──────── Excerpted records ────────

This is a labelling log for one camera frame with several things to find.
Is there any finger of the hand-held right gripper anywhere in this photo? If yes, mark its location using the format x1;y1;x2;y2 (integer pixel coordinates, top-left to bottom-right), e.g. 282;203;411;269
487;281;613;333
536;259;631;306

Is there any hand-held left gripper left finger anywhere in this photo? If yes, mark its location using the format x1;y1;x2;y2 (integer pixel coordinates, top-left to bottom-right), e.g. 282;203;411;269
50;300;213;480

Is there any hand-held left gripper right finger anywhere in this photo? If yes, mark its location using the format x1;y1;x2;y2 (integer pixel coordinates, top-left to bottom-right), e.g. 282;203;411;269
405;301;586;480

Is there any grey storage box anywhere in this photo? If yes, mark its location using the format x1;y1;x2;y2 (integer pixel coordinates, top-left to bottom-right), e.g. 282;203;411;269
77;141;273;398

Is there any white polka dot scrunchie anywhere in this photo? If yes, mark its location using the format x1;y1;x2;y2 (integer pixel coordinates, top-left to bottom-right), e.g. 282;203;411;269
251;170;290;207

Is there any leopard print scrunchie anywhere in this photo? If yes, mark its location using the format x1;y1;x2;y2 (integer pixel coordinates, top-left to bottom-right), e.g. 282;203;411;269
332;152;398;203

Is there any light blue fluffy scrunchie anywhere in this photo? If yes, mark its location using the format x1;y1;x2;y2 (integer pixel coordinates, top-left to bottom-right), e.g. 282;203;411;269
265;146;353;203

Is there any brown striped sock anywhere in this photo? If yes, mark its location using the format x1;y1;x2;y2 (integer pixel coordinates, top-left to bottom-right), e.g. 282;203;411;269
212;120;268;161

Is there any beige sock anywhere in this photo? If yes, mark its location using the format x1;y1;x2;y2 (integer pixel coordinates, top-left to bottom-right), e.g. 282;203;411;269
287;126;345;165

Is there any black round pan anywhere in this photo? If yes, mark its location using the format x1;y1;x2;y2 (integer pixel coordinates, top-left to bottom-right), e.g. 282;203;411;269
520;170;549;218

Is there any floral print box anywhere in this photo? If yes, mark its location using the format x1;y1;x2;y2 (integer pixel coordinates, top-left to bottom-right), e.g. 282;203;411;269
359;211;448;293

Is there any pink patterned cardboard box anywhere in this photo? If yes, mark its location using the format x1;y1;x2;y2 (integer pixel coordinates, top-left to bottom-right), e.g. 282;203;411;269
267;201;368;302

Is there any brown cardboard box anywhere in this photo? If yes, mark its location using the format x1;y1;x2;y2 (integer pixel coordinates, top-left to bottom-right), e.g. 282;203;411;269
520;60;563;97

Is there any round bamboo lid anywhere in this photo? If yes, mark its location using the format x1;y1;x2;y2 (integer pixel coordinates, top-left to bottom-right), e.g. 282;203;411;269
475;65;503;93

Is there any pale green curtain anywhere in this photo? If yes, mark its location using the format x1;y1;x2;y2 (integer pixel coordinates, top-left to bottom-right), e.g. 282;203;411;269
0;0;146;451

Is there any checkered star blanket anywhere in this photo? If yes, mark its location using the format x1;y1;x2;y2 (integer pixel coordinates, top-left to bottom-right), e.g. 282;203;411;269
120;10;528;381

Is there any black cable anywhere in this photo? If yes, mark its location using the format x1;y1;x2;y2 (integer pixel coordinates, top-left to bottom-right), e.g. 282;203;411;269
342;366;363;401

────────

Using the data above, return each line exactly as written.

__Result__
This is a labelling log for one camera frame with several things to find.
Is there any finger of the hand-held right gripper anywhere in this photo? If yes, mark its location using the format x1;y1;x2;y2 (integer pixel coordinates, top-left to bottom-right), e.g. 282;203;411;269
487;281;613;333
536;259;631;306

Is there any hand-held left gripper left finger anywhere in this photo? If yes, mark its location using the format x1;y1;x2;y2 (integer pixel coordinates, top-left to bottom-right), e.g. 282;203;411;269
50;300;213;480

Is there any hand-held left gripper right finger anywhere in this photo? If yes, mark its location using the format x1;y1;x2;y2 (integer pixel coordinates, top-left to bottom-right), e.g. 282;203;411;269
405;301;586;480

Is there any grey storage box anywhere in this photo? If yes, mark its location using the format x1;y1;x2;y2 (integer pixel coordinates, top-left to bottom-right), e.g. 282;203;411;269
77;141;273;398

Is there any white polka dot scrunchie anywhere in this photo? If yes, mark its location using the format x1;y1;x2;y2 (integer pixel coordinates, top-left to bottom-right), e.g. 282;203;411;269
251;170;290;207

Is there any leopard print scrunchie anywhere in this photo? If yes, mark its location using the format x1;y1;x2;y2 (integer pixel coordinates, top-left to bottom-right), e.g. 282;203;411;269
332;152;398;203

Is there any light blue fluffy scrunchie anywhere in this photo? If yes, mark its location using the format x1;y1;x2;y2 (integer pixel coordinates, top-left to bottom-right), e.g. 282;203;411;269
265;146;353;203

Is there any brown striped sock anywhere in this photo? If yes, mark its location using the format x1;y1;x2;y2 (integer pixel coordinates, top-left to bottom-right), e.g. 282;203;411;269
212;120;268;161

Is there any beige sock anywhere in this photo? If yes, mark its location using the format x1;y1;x2;y2 (integer pixel coordinates, top-left to bottom-right), e.g. 282;203;411;269
287;126;345;165

Is there any black round pan anywhere in this photo? If yes, mark its location using the format x1;y1;x2;y2 (integer pixel coordinates, top-left to bottom-right), e.g. 282;203;411;269
520;170;549;218

Is there any floral print box anywhere in this photo? If yes, mark its location using the format x1;y1;x2;y2 (integer pixel coordinates, top-left to bottom-right), e.g. 282;203;411;269
359;211;448;293

Is there any pink patterned cardboard box anywhere in this photo? If yes, mark its location using the format x1;y1;x2;y2 (integer pixel coordinates, top-left to bottom-right), e.g. 282;203;411;269
267;201;368;302

Is there any brown cardboard box anywhere in this photo? If yes, mark its location using the format x1;y1;x2;y2 (integer pixel coordinates, top-left to bottom-right), e.g. 282;203;411;269
520;60;563;97

Is there any round bamboo lid anywhere in this photo? If yes, mark its location using the format x1;y1;x2;y2 (integer pixel coordinates, top-left to bottom-right), e.g. 282;203;411;269
475;65;503;93

Is there any pale green curtain anywhere in this photo? If yes, mark its location using the format x1;y1;x2;y2 (integer pixel coordinates, top-left to bottom-right), e.g. 282;203;411;269
0;0;146;451

Is there any checkered star blanket anywhere in this photo? If yes, mark its location using the format x1;y1;x2;y2 (integer pixel coordinates, top-left to bottom-right), e.g. 282;203;411;269
120;10;528;381

Is there any black cable anywhere in this photo? If yes, mark its location using the format x1;y1;x2;y2 (integer pixel coordinates, top-left to bottom-right), e.g. 282;203;411;269
342;366;363;401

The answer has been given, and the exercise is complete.